Tumor necrosis factor-related apoptosis-inducing ligand (TRAIL/Apo2L) promotes apoptosis by binding to transmembrane receptors. It is known to induce apoptosis in a wide variety of cancer cells, but TRAIL-resistant cancers have also been documented. In this study, the relative resistance of human cholangiocarcinoma (CCA) cell lines against TRAIL-induced apoptosis is reported and the possible potential synergistic effect with triptolide, a diterpene triepoxide extracted from the Chinese herb Tripterygium wilfordii, in killing TRAIL-resistant CCA cells is investigated.


Six human CCA cell lines were treated with various concentrations of TRAIL and the resistant cells were identified and subsequently tested for their sensitivity to a combination of TRAIL and triptolide. The susceptibility and resistance of the cells were based on analysis of cytotoxic and apoptotic induction and expression of anti-apoptotic factors (Mcl-1 and cFLIP).

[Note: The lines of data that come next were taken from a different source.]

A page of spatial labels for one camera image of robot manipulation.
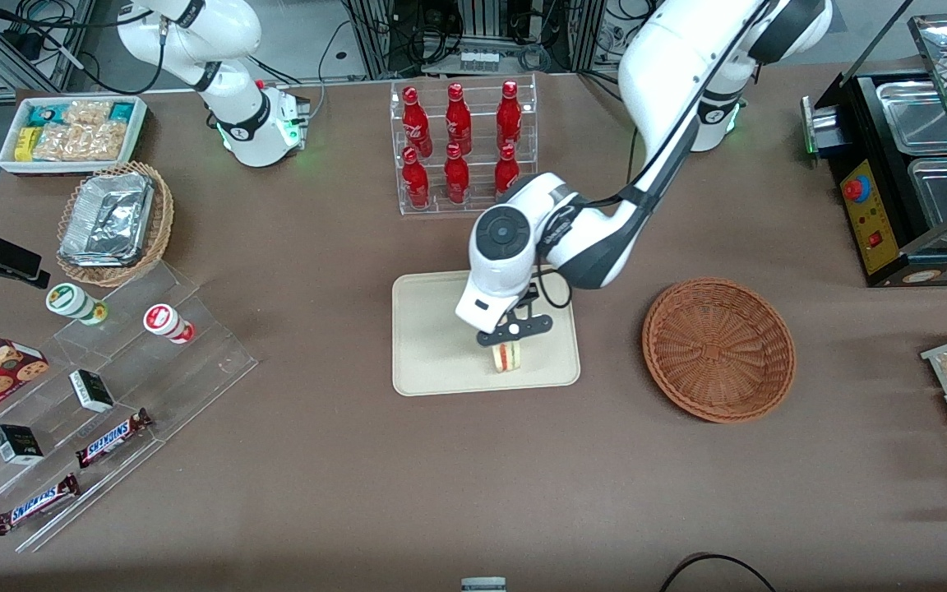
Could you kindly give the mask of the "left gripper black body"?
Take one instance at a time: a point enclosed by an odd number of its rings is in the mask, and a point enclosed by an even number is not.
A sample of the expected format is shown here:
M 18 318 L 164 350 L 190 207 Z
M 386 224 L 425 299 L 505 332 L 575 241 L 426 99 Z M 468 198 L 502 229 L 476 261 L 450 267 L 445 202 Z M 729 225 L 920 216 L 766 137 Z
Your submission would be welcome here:
M 510 310 L 510 324 L 514 325 L 516 319 L 524 319 L 534 314 L 534 303 L 540 298 L 540 289 L 538 284 L 529 284 L 523 296 L 516 301 L 515 306 Z

The treatment of TRAIL induced a dose-dependent decrease in cell viability in 4 out of the 6 cell lines. A combination of TRAIL and triptolide enhanced cytotoxicity and apoptosis in these 2 resistant cell lines. The combined treatment enhanced activation of caspase-8 and its downstream signaling processes compared with the treatment with either one alone.

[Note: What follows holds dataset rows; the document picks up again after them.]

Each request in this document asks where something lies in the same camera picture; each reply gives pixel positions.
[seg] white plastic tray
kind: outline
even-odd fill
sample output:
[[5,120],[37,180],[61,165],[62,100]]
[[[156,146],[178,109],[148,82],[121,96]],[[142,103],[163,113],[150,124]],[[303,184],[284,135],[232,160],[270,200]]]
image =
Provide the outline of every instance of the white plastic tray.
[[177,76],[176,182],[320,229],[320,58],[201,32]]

The results presented show that human CCA cells were heterogeneous with respect to susceptibility to TRAIL-induced apoptosis. The combination of TRAIL and triptolide could enhance susceptibility to TRAIL-induced apoptotic killing in these TRAIL-resistant CCA cells, thus offering an alternative approach for the treatment of TRAIL-resistant cholangiocarcinoma.